| Subject: | [socialcredit] Re: Fukuyama [now a CITS Capital & Debt Watch Alert] | | Date: | Thursday, March 23, 2006 14:01:55 (-0500) | | From: | W. Curtiss Priest <bmslib @...edu>
|
Jack Hirschfeld wrote:
>
> From next Sunday's book review:
>
> The New York Times
> March 26, 2006
> 'America at the Crossroads,' by Francis Fukuyama
> Neo No More
> Review by PAUL BERMAN
>
> In February 2004, Francis Fukuyama attended a neoconservative
> think-tank dinner in Washington and listened aghast as the featured
> speaker, the columnist Charles Krauthammer, attributed "a virtually
> unqualified success" to America's efforts in Iraq, and the audience
> enthusiastically applauded. Fukuyama was aghast partly for the
> obvious reason, but partly for another reason, too, which, as he
> explains in the opening pages of his new book, "America at the
> Crossroads," was entirely personal. In years gone by, Fukuyama would
> have felt cozily at home among those applauding neoconservatives. He
> and Krauthammer used to share many a political instinct. It was
> Krauthammer who wrote the ecstatic topmost blurb ("bold, lucid,
> scandalously brilliant") for the back jacket of Fukuyama's
> masterpiece from 1992, "The End of History and the Last Man."
>
> But that was then.
>
> Today Fukuyama has decided to resign from the neoconservative
> movement
...
oh, my, yes
Thank you Jack for posting this, please do add this
disclaimer when you post copyrighted materials:
["fair use," "teachable moment," "archival," Section 107(a), 1976
Copyright Act and 1998 Digital Millennium Act]
Thanks to my wife, we receive the NYTs Book Review. And,
I find myself much more informed, and possibly more
intelligent, by regularly reading this publication.
I have no time to read, almost, any book. Someone once
said that the sign of a "good book" was to say one thing,
many times, many ways.
So, unless I/we lack important detailed knowledge, these
reviews are quite worth their money.
***
I partly read the review because I still hadn't a clear
idea of what neoconservative philosophy (or ideology)
consisted of.
This review helped me to better define that. I see --
because we have, via our democracy, the "secret" to all
countries' living the "good life," we may thrust our
ideology onto others.
Duh!
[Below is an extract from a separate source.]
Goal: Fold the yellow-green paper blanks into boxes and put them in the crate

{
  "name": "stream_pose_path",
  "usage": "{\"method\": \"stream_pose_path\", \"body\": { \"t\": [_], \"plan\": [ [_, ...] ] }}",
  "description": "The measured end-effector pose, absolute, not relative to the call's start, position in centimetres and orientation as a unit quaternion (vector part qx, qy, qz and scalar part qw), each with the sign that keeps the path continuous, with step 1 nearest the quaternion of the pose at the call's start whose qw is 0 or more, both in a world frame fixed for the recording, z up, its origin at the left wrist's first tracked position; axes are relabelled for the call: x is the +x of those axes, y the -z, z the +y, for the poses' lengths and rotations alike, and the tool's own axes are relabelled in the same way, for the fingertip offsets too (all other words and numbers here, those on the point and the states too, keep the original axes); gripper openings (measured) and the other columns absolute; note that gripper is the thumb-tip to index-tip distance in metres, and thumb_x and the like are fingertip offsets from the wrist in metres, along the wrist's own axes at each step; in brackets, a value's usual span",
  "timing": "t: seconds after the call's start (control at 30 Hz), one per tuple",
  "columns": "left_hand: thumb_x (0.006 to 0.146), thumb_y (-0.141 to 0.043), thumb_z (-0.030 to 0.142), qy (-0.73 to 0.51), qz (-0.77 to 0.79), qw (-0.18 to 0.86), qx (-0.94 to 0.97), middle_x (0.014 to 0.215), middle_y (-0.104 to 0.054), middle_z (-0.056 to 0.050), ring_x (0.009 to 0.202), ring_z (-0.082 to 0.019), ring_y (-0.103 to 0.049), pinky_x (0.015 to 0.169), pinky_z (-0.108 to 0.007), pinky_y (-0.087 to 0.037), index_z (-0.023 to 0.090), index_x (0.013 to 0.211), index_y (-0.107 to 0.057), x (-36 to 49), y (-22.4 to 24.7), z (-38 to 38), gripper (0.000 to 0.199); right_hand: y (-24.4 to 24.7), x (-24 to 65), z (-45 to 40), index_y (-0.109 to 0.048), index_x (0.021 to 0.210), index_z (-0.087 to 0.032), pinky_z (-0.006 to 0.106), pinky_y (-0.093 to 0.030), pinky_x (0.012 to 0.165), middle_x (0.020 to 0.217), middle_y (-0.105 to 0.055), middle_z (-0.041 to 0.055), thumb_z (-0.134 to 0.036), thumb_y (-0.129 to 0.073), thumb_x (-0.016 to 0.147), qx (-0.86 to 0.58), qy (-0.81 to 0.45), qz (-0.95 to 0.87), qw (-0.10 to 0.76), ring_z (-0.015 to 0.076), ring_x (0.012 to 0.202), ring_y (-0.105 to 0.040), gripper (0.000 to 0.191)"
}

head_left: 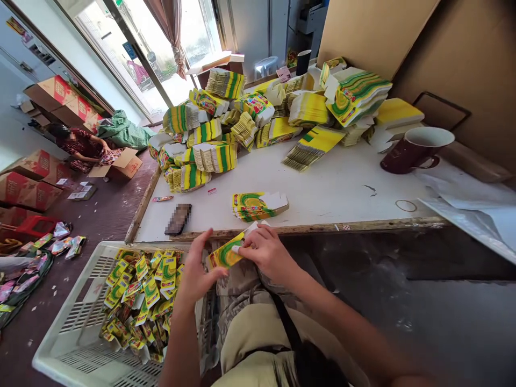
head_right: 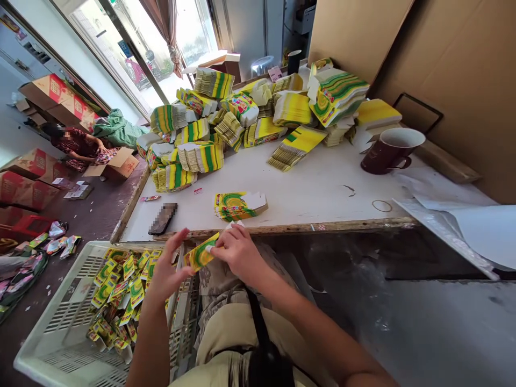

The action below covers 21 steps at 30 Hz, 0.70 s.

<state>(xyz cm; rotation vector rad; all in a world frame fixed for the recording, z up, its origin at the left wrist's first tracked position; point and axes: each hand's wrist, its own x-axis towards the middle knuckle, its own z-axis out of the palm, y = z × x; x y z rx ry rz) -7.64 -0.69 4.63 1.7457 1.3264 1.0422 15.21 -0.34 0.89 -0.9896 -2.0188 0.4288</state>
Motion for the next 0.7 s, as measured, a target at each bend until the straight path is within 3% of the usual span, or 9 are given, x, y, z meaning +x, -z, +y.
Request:
{"method": "stream_pose_path", "body": {
  "t": [0.07, 0.13, 0.2, 0.27, 0.37, 0.47, 0.57, 0.7],
  "plan": [
    [0.056, -0.092, 0.041, -0.291, 0.519, 0.356, 0.721, 0.132, -0.065, -0.013, 0.122, -0.035, -0.06, 0.104, -0.047, -0.046, 0.024, 0.131, -0.061, -6.7, -4.5, -1.0, 0.083, -0.9, 14.8, -0.8, -0.075, 0.101, -0.035, 0.052, -0.026, 0.116, 0.092, -0.068, 0.0025, -0.021, -0.054, 0.097, -0.353, -0.158, -0.821, 0.421, 0.0222, 0.107, -0.056, 0.025],
    [0.062, -0.087, 0.033, -0.234, 0.533, 0.354, 0.732, 0.112, -0.073, -0.008, 0.1, -0.03, -0.069, 0.087, -0.041, -0.054, 0.024, 0.122, -0.064, -5.5, -3.6, -1.3, 0.065, -0.7, 14.5, -1.1, -0.072, 0.111, -0.034, 0.056, -0.02, 0.12, 0.112, -0.068, 0.0051, -0.025, -0.062, 0.093, -0.355, -0.179, -0.793, 0.461, 0.0263, 0.125, -0.051, 0.023],
    [0.065, -0.083, 0.031, -0.239, 0.563, 0.321, 0.723, 0.095, -0.074, -0.003, 0.081, -0.024, -0.069, 0.072, -0.034, -0.053, 0.024, 0.115, -0.064, -4.3, -2.4, -1.5, 0.054, -0.2, 14.3, -1.1, -0.063, 0.128, -0.029, 0.059, -0.022, 0.119, 0.137, -0.057, 0.0109, -0.035, -0.071, 0.085, -0.411, -0.232, -0.708, 0.526, 0.0322, 0.137, -0.042, 0.045],
    [0.063, -0.084, 0.033, -0.266, 0.579, 0.276, 0.72, 0.092, -0.072, -0.002, 0.079, -0.023, -0.068, 0.069, -0.033, -0.052, 0.023, 0.114, -0.061, -3.4, -1.4, -1.6, 0.057, 0.4, 14.1, -0.8, -0.052, 0.14, -0.024, 0.058, -0.029, 0.116, 0.147, -0.049, 0.0153, -0.044, -0.076, 0.078, -0.465, -0.324, -0.593, 0.572, 0.0344, 0.139, -0.04, 0.069],
    [0.065, -0.084, 0.036, -0.281, 0.557, 0.239, 0.744, 0.103, -0.072, -0.006, 0.089, -0.026, -0.07, 0.076, -0.035, -0.054, 0.023, 0.12, -0.056, -2.4, -0.5, -1.8, 0.062, 1.1, 13.7, -0.4, -0.054, 0.136, -0.025, 0.051, -0.046, 0.106, 0.138, -0.059, 0.0132, -0.049, -0.073, 0.079, -0.429, -0.557, -0.449, 0.551, 0.0301, 0.125, -0.056, 0.065],
    [0.072, -0.081, 0.035, -0.288, 0.517, 0.236, 0.771, 0.125, -0.067, -0.012, 0.107, -0.029, -0.069, 0.086, -0.039, -0.054, 0.024, 0.135, -0.045, -2.0, 0.0, -1.9, 0.073, 1.4, 13.3, -0.1, -0.063, 0.125, -0.027, 0.044, -0.053, 0.099, 0.123, -0.07, 0.0084, -0.055, -0.073, 0.078, -0.318, -0.738, -0.359, 0.476, 0.0261, 0.114, -0.065, 0.056],
    [0.073, -0.081, 0.034, -0.283, 0.496, 0.237, 0.786, 0.138, -0.059, -0.015, 0.118, -0.031, -0.065, 0.092, -0.042, -0.054, 0.026, 0.145, -0.034, -2.0, 0.3, -1.9, 0.087, 1.5, 13.3, 0.1, -0.068, 0.118, -0.027, 0.042, -0.051, 0.101, 0.115, -0.073, 0.006, -0.061, -0.079, 0.07, -0.28, -0.772, -0.34, 0.458, 0.0252, 0.114, -0.066, 0.06],
    [0.073, -0.081, 0.035, -0.304, 0.514, 0.231, 0.768, 0.13, -0.062, -0.014, 0.106, -0.028, -0.068, 0.084, -0.038, -0.055, 0.026, 0.145, -0.035, -2.2, 0.4, -1.7, 0.086, 1.4, 13.6, 0.1, -0.069, 0.116, -0.024, 0.044, -0.054, 0.096, 0.115, -0.073, 0.0091, -0.077, -0.067, 0.071, -0.272, -0.778, -0.323, 0.466, 0.0276, 0.11, -0.067, 0.069]
  ]
}}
Last time I checked, this country was overly
materialistic, overly conspicuous consumption, and quite
in debt.
I really don't wish this on any other country, even if
done in the name of "Human Rights."
Along this vein, I watched CNN a day or so ago, and the
speakers trounced Europe for workers taking the afternoon
off -- one said, for a nap.
EXCUSE ME. First, it is a blatant lie that all of
European workers take the afternoon off. Yes, Europe
understands how to provide more leisure time, yes, Europe
has certain retirement promises to keep.
But, it was simply disgusting to watch the "holier than thou"
depiction of Europe. What Europe hasn't done is to indebt
itself to the point of bankruptcy. So, while the program
said the wealth of the average US person (read, my guess,
in the top 5% of the median wealth) is twice that of France,
I would rather live in France, and, don't count those
US chickens too soon.
WCP
Full NYT's article below:
["fair use," "teachable moment," "archival," Section 107(a), 1976
Copyright Act and 1998 Digital Millennium Act]
["fair use," "teachable moment," "archival," Section 107(a), 1976
Copyright Act and 1998 Digital Millennium Act]
The New York Times March 26, 2006 'America at the Crossroads,' by
Francis Fukuyama Neo No More Review by PAUL BERMAN
In February 2004, Francis Fukuyama attended a neoconservative
think-tank dinner in Washington and listened aghast as the featured
speaker, the columnist Charles Krauthammer, attributed "a virtually
unqualified success" to America's efforts in Iraq, and the audience
enthusiastically applauded. Fukuyama was aghast partly for the
obvious reason, but partly for another reason, too, which, as he
explains in the opening pages of his new book, "America at the
Crossroads," was entirely personal. In years gone by, Fukuyama would
have felt cozily at home among those applauding neoconservatives. He
and Krauthammer used to share many a political instinct. It was
Krauthammer who wrote the ecstatic topmost blurb ("bold, lucid,
scandalously brilliant") for the back jacket of Fukuyama's
masterpiece from 1992, "The End of History and the Last Man."
But that was then.
Today Fukuyama has decided to resign from the neoconservative
movement - though for reasons that, as he expounds them, may seem a
tad ambiguous. In his estimation, neoconservative principles in their
pristine version remain valid even now. But his ex-fellow-thinkers
have lately given those old ideas a regrettable twist, and dreadful
errors have followed. Under these circumstances, Fukuyama figures he
has no alternative but to go away and publish his complaint. And he
has founded a new political journal to assert his
post-neoconservative independence - though he has given this journal
a name, The American Interest, that slyly invokes the legendary
neoconservative journals of past (The Public Interest) and present
(The National Interest), just to keep readers guessing about his
ultimate relation to neoconservative tradition.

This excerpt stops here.